CS 333 Introduction to Operating Systems

Credit Hours: 4
Course Coordinator: Karen Karavanic
Course Description: Introduction to the principles of operating systems and concurrent programming. Operating system services, file systems, resource management, synchronization. The concept of a process; process cooperation and interference. Introduction to networks, and protection and security. Examples drawn from one or more modern operating systems. Programming projects, including concurrent programming.
Prerequisites: CS 201, CS 202
Goals: To expose students to the fundamental architectural and algorithmic concepts involved in the design and implementation of modern operating systems. This will include the design and coding of concurrent programs.
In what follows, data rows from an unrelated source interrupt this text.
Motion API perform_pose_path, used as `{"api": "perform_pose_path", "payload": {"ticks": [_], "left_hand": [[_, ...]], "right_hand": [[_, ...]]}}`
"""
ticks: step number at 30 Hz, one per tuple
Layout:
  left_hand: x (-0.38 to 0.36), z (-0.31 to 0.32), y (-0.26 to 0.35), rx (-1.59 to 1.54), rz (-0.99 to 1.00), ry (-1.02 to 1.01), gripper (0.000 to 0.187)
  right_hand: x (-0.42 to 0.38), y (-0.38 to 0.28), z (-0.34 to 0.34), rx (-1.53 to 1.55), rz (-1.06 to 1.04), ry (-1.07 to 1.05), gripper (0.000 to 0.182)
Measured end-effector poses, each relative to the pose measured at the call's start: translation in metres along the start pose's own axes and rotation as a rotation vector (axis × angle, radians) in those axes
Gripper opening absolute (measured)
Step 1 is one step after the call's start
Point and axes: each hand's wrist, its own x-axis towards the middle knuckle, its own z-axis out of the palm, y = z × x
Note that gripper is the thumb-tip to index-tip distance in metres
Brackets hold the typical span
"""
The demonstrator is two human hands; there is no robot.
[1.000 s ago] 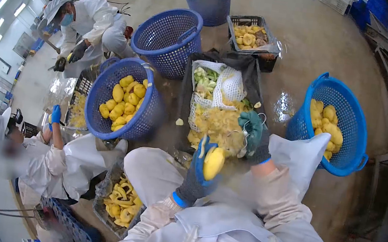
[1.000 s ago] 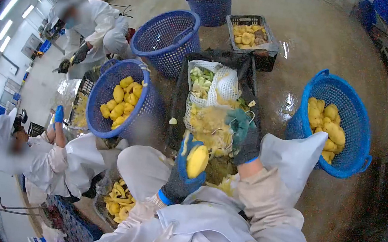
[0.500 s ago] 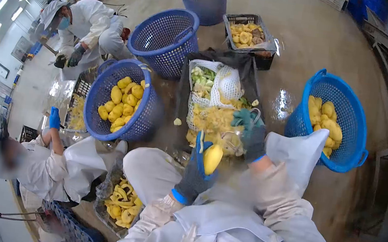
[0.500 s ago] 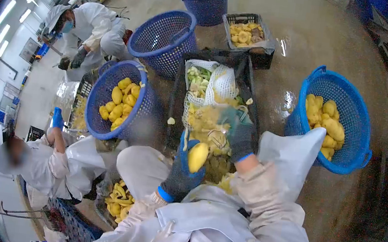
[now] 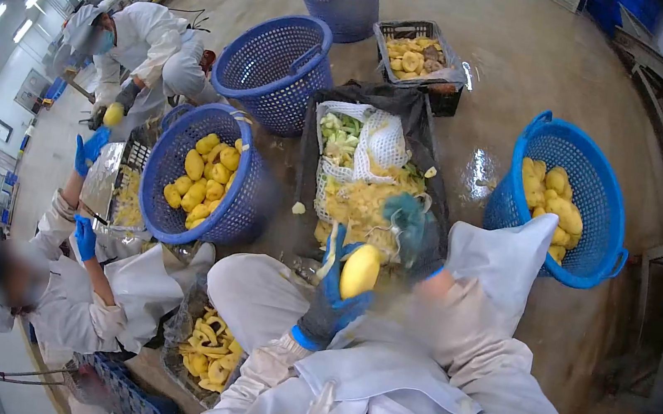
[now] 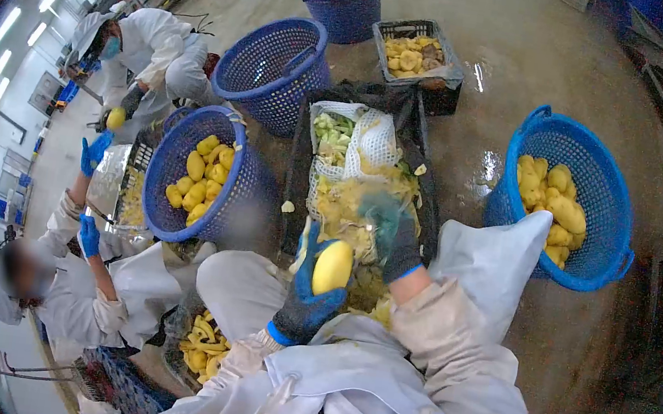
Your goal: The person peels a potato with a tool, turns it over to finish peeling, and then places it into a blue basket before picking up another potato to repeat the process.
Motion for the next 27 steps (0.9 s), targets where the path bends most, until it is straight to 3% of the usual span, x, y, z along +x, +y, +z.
{"api": "perform_pose_path", "payload": {"ticks": [3, 5, 8, 9, 12, 13, 16, 17, 18, 20, 21, 23, 25, 27], "left_hand": [[0.004, -0.004, 0.014, 0.005, 0.031, 0.049, 0.093], [0.002, -0.003, 0.009, -0.067, -0.022, 0.018, 0.094], [0.003, -0.001, 0.003, -0.09, -0.007, 0.024, 0.098], [0.004, -0.002, 0.015, -0.026, 0.047, 0.055, 0.098], [0.002, -0.003, 0.029, 0.106, 0.04, 0.035, 0.099], [0.004, -0.002, 0.024, 0.088, 0.006, 0.03, 0.099], [0.005, -0.004, 0.02, 0.068, 0.04, 0.015, 0.099], [0.005, -0.005, 0.027, 0.005, 0.045, 0.021, 0.099], [0.005, -0.005, 0.03, -0.066, 0.039, 0.033, 0.099], [0.003, -0.003, 0.013, -0.291, -0.059, 0.006, 0.101], [0.001, -0.001, -0.001, -0.325, -0.079, -0.013, 0.103], [-0.001, 0.003, 0.0, -0.536, -0.118, -0.022, 0.104], [-0.001, 0.005, 0.004, -0.743, -0.131, 0.0, 0.104], [0.001, 0.007, 0.017, -0.862, -0.212, 0.016, 0.104]], "right_hand": [[0.008, -0.009, 0.004, 0.067, 0.038, 0.084, 0.025], [-0.007, -0.037, 0.015, -0.005, -0.129, -0.072, 0.027], [0.008, 0.017, 0.001, 0.715, 0.321, 0.194, 0.032], [0.012, 0.043, -0.024, 0.56, 0.336, 0.072, 0.034], [-0.009, -0.038, 0.011, 0.417, 0.286, 0.027, 0.031], [-0.012, -0.035, 0.015, 0.048, -0.087, -0.145, 0.032], [0.004, 0.009, -0.01, 0.257, 0.091, 0.051, 0.031], [0.016, 0.012, -0.02, 0.3, 0.135, 0.012, 0.029], [0.016, 0.021, -0.02, 0.258, 0.044, 0.009, 0.027], [-0.015, -0.032, 0.015, 0.169, -0.08, 0.013, 0.024], [-0.012, -0.036, 0.021, 0.563, 0.307, -0.006, 0.023], [-0.003, 0.003, 0.001, 0.436, 0.101, 0.092, 0.027], [0.006, -0.003, -0.014, 0.819, 0.356, 0.177, 0.03], [-0.011, -0.052, 0.015, 0.33, 0.188, 0.091, 0.031]]}}
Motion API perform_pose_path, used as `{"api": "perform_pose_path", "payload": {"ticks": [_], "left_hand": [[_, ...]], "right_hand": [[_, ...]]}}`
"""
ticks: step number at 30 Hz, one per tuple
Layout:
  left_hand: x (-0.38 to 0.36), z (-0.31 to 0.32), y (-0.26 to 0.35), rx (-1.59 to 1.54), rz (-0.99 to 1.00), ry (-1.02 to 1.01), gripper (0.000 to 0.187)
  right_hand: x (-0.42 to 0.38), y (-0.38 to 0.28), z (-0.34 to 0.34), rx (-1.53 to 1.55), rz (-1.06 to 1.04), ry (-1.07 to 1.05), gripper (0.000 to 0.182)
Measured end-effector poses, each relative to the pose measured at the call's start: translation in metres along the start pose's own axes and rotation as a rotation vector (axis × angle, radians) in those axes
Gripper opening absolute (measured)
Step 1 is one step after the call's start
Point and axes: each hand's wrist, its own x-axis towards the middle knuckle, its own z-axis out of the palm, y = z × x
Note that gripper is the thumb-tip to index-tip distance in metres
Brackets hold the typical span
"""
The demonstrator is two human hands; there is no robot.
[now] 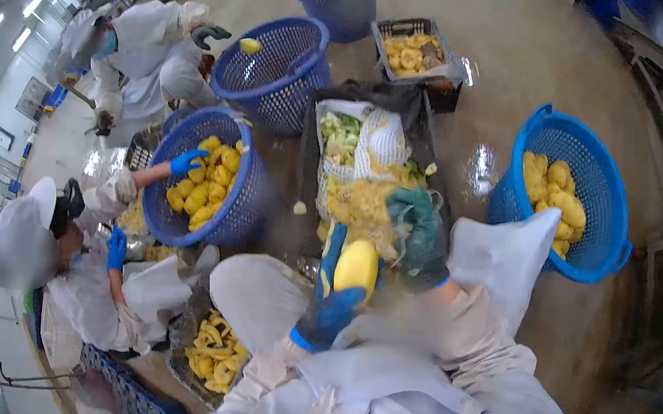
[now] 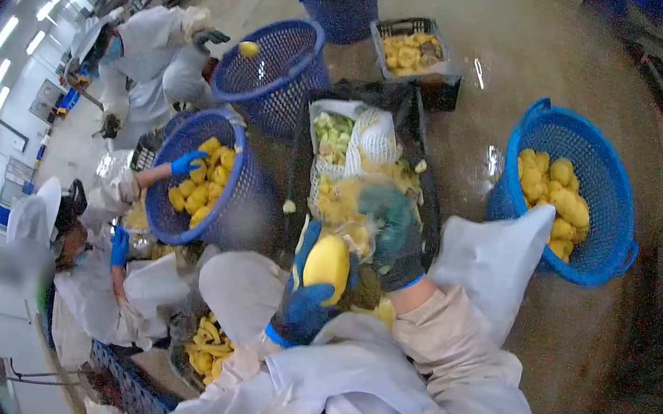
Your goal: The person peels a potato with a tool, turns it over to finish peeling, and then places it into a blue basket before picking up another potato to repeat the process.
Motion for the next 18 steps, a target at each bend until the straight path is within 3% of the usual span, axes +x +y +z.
{"api": "perform_pose_path", "payload": {"ticks": [1, 2, 4, 5, 6, 9, 11, 13, 14, 17, 18], "left_hand": [[0.001, 0.007, 0.005, -0.035, -0.045, 0.014, 0.104], [0.004, 0.015, 0.006, -0.134, -0.044, -0.012, 0.098], [0.0, 0.011, 0.0, -0.267, -0.105, 0.048, 0.093], [0.002, 0.007, 0.002, -0.33, -0.124, 0.078, 0.09], [0.001, 0.005, 0.001, -0.399, -0.127, 0.107, 0.069], [0.011, 0.0, -0.005, -0.718, -0.238, 0.156, 0.062], [0.008, -0.001, -0.018, -0.414, -0.089, 0.148, 0.054], [0.009, -0.006, -0.017, -0.519, -0.286, 0.22, 0.052], [0.008, -0.006, -0.01, -0.554, -0.298, 0.13, 0.05], [0.005, -0.005, -0.005, -0.673, -0.297, 0.1, 0.049], [0.004, -0.005, -0.011, -0.585, -0.225, 0.115, 0.05]], "right_hand": [[-0.008, -0.006, 0.012, -0.241, -0.095, -0.038, 0.031], [0.002, 0.017, 0.0, 0.034, 0.117, -0.064, 0.035], [0.027, 0.039, -0.043, 0.017, -0.07, 0.006, 0.038], [0.031, 0.035, -0.042, 0.097, -0.057, 0.055, 0.039], [0.035, 0.033, -0.043, 0.179, -0.047, 0.106, 0.041], [-0.015, -0.004, 0.003, -0.425, -0.369, -0.216, 0.038], [-0.005, 0.037, -0.005, -0.151, -0.262, -0.293, 0.035], [0.017, 0.049, -0.024, 0.037, -0.161, -0.239, 0.036], [0.04, 0.044, -0.047, -0.503, -0.328, -0.014, 0.035], [0.044, 0.016, -0.048, 0.152, -0.033, 0.065, 0.029], [0.013, -0.006, -0.013, -0.123, -0.178, 0.1, 0.028]]}}
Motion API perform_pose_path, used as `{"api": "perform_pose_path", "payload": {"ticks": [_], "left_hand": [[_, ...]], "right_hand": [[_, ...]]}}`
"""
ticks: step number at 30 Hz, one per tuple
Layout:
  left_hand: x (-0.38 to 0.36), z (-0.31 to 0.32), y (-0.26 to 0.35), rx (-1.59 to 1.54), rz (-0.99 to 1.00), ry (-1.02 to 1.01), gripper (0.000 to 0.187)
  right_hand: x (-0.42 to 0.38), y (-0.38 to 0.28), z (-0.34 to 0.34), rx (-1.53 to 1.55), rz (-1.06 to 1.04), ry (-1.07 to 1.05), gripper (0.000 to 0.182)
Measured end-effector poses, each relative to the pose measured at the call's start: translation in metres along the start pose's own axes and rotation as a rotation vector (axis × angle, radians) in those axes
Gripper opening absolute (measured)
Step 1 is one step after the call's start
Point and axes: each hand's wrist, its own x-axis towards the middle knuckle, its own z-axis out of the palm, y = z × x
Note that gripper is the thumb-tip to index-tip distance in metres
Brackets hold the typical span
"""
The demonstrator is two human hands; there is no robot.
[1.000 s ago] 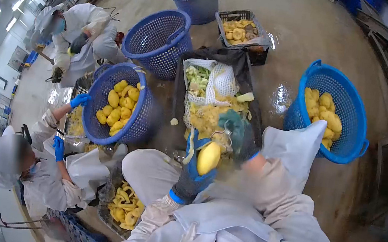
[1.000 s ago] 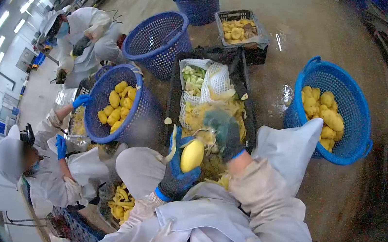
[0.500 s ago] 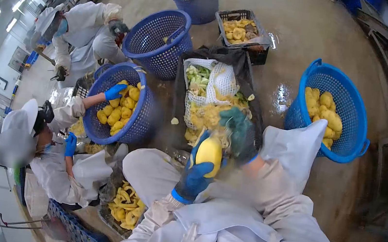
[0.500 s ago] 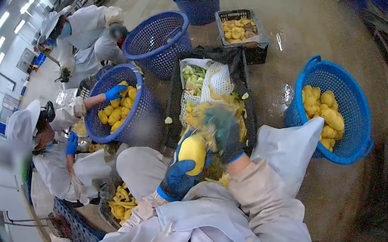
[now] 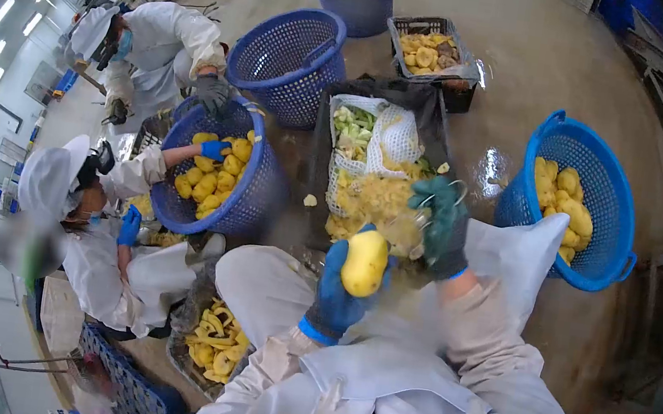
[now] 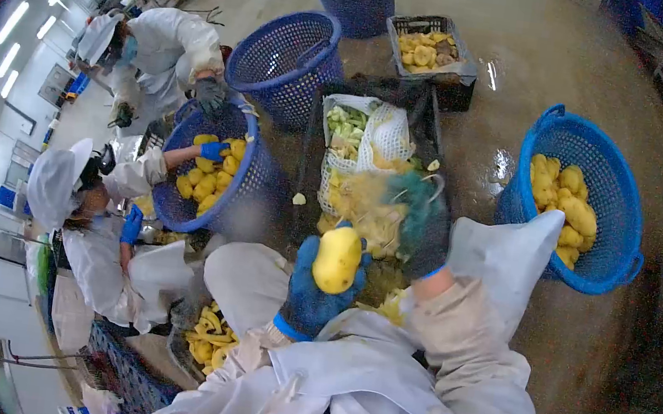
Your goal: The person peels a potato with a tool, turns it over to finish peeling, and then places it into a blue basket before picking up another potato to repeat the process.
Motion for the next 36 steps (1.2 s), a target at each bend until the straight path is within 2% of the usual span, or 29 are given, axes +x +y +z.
{"api": "perform_pose_path", "payload": {"ticks": [1, 3, 4, 5, 6, 7, 8, 9, 10, 12, 15, 16, 19, 20, 23, 24, 27, 29, 31, 35, 36], "left_hand": [[0.007, -0.005, -0.005, 0.087, 0.077, -0.007, 0.05], [0.013, -0.002, -0.006, 0.055, 0.071, 0.046, 0.05], [0.01, 0.004, -0.003, -0.069, -0.01, 0.114, 0.048], [0.008, 0.009, 0.0, -0.194, -0.086, 0.182, 0.047], [0.009, 0.01, 0.005, -0.202, -0.112, 0.132, 0.04], [0.011, 0.011, 0.008, -0.165, -0.049, 0.134, 0.039], [0.012, 0.014, 0.006, -0.133, 0.007, 0.141, 0.037], [0.009, 0.015, 0.002, -0.11, 0.055, 0.156, 0.035], [0.014, 0.013, 0.002, -0.2, 0.012, 0.164, 0.036], [0.019, 0.013, -0.002, -0.127, 0.056, 0.133, 0.036], [0.019, 0.004, -0.003, -0.141, 0.159, 0.191, 0.034], [0.02, 0.005, -0.001, -0.102, 0.202, 0.191, 0.033], [0.014, 0.003, -0.01, -0.097, 0.227, 0.213, 0.033], [0.017, 0.004, -0.011, -0.103, 0.223, 0.205, 0.034], [0.022, 0.006, -0.004, -0.113, 0.239, 0.187, 0.035], [0.023, 0.005, 0.002, -0.094, 0.26, 0.186, 0.035], [0.02, 0.001, 0.001, -0.064, 0.284, 0.196, 0.036], [0.02, 0.014, 0.005, -0.159, 0.246, 0.19, 0.04], [0.015, 0.026, 0.01, -0.22, 0.168, 0.133, 0.043], [0.021, 0.01, -0.002, -0.147, 0.124, 0.135, 0.042], [0.024, 0.004, -0.005, -0.181, 0.125, 0.176, 0.042]], "right_hand": [[-0.014, 0.004, 0.009, -0.011, 0.048, -0.127, 0.029], [-0.028, 0.014, 0.017, -0.021, 0.136, -0.371, 0.03], [-0.017, 0.034, 0.006, -0.004, 0.025, -0.344, 0.032], [-0.005, 0.037, -0.006, 0.008, 0.019, -0.208, 0.032], [0.011, 0.037, -0.018, 0.022, 0.012, -0.085, 0.032], [0.021, 0.034, -0.02, 0.04, 0.002, 0.037, 0.033], [0.021, 0.032, -0.023, 0.132, 0.124, 0.063, 0.033], [0.006, 0.038, -0.019, -0.013, 0.031, -0.03, 0.027], [-0.016, 0.042, -0.008, -0.16, -0.073, -0.123, 0.023], [-0.021, 0.045, -0.008, -0.303, -0.194, -0.168, 0.022], [0.013, 0.062, -0.04, -0.285, -0.237, -0.033, 0.036], [0.022, 0.071, -0.051, 0.456, 0.2, 0.059, 0.029], [-0.031, 0.024, 0.009, -0.108, -0.091, -0.157, 0.02], [-0.035, 0.02, 0.019, -0.042, -0.023, -0.315, 0.018], [0.011, 0.074, -0.032, -0.239, -0.232, -0.007, 0.022], [0.025, 0.082, -0.05, 0.32, 0.03, 0.013, 0.022], [0.007, 0.031, -0.019, 0.102, 0.027, 0.111, 0.022], [0.014, 0.038, -0.024, -0.044, -0.199, -0.002, 0.025], [0.018, 0.034, -0.025, -0.019, -0.107, -0.032, 0.028], [0.0, 0.018, -0.01, 0.005, -0.016, 0.005, 0.027], [-0.01, 0.016, -0.003, 0.011, -0.021, -0.088, 0.027]]}}
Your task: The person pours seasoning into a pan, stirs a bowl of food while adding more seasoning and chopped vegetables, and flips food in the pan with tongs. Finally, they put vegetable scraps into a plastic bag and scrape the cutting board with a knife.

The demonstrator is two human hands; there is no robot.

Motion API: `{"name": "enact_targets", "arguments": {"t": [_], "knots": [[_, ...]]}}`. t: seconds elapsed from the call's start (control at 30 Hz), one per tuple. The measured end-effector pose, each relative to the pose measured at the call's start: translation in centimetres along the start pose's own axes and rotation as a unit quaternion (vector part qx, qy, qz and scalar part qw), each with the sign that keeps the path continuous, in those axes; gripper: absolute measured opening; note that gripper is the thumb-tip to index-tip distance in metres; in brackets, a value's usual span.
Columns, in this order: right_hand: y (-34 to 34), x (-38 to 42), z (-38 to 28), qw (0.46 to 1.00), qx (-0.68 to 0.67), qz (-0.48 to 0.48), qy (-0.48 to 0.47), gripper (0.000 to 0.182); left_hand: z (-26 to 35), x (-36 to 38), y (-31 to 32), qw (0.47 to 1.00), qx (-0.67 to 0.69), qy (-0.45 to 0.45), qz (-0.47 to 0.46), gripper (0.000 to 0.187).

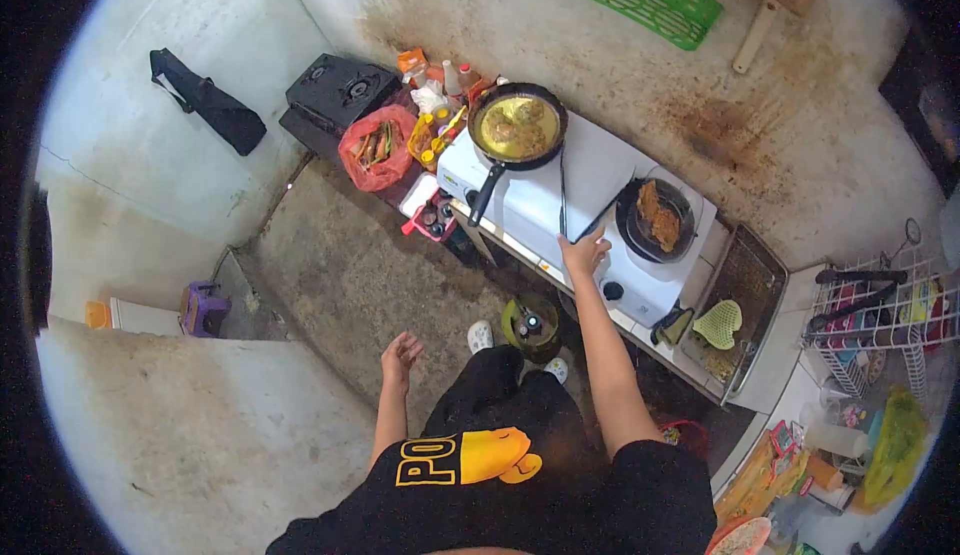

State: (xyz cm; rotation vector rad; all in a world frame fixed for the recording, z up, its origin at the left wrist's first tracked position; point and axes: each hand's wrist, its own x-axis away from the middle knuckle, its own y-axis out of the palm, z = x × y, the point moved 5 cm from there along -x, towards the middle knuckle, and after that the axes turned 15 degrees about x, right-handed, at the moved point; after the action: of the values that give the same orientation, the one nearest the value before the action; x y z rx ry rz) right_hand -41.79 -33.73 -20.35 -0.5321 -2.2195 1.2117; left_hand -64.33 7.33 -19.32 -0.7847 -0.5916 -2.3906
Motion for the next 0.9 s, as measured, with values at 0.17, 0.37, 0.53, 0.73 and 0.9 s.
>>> {"name": "enact_targets", "arguments": {"t": [0.17, 0.37, 0.53, 0.73, 0.9], "knots": [[0.3, -1.6, -5.1, 0.974, 0.184, 0.094, 0.095, 0.101, 3.7, -4.6, -1.2, 0.999, 0.046, -0.002, 0.007, 0.047], [1.4, -3.4, -6.5, 0.965, 0.206, 0.099, 0.132, 0.082, 10.1, -16.7, 4.6, 0.991, -0.079, -0.02, -0.107, 0.048], [0.8, -2.2, -6.4, 0.964, 0.189, 0.062, 0.179, 0.076, 14.0, -25.2, 13.9, 0.97, -0.094, -0.004, -0.226, 0.041], [1.7, 0.1, -0.2, 0.999, -0.006, 0.036, 0.015, 0.049, 10.3, -27.4, 23.0, 0.943, -0.145, -0.089, -0.288, 0.034], [-6.1, 8.0, -11.0, 0.874, -0.441, -0.196, 0.06, 0.031, 6.2, -23.0, 25.5, 0.886, -0.207, -0.224, -0.349, 0.042]]}}
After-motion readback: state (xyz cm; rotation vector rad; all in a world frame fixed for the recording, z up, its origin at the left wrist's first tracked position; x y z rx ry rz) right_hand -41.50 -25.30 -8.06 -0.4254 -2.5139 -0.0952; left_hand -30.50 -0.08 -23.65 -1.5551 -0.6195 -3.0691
Upon the successful completion of this course students will be able to:

  1. Read technical material that refers to operating system concepts.
  2. Write system-level code.
  3. Apply synchronization-related concerns when implementing code.
  4. Continue on to study advanced operating systems.
  5. Describe observed application runtime behavior.
Textbooks:

1. Operating Systems: Three Easy Pieces, Remzi Arpaci-Dusseau and Andrea Arpaci, Dusseau, 2016

2. Xv6: a simple, Unix-like teaching operating system, Russ Cox, 2014

References: The C Programming Language, 2nd ed.Kernighan and Ritchie, Prentice Hall, 1998. ISBN 0131103628;
Practical Guide to Linux Commands, Editors, and Shell Programming, A (2nd Edition) ISBN 0131367366
Major Topics:

1. Processes

2. Inter-process communication

3. Concurrent Programming

4. Scheduling

5. Memory Management

6. File Systems

7. Synchronization

8. Device Management

9. Introductions to Protection & Security and to Networking
Laboratory Exercises:

 

CAC Category Credits Core Advanced
Data Structures 0.5
Algorithms 0.5
Software Design 0.5
Computer Architecture 0.5
Programming Languages

 

Oral and Written Communications: Every student is required to submit either 1 written report approx. 5 pages in length, or a number of shorter reports.
Social and Ethical Issues: None.
Theoretical Content: Deadlock and resource graph models. 3 hours (out of 40 total)
Problem Analysis: Students complete a variety of projects that require problem analysis, design, coding, and testing.  For example, students might design a shell program based on knowledge of desired shell behavior, or design and add synchronization to a multithreaded code. Specific projects vary for each course offering.
Solution Design: One or more projects require solution design, for example, change an existing code to remove a race condition.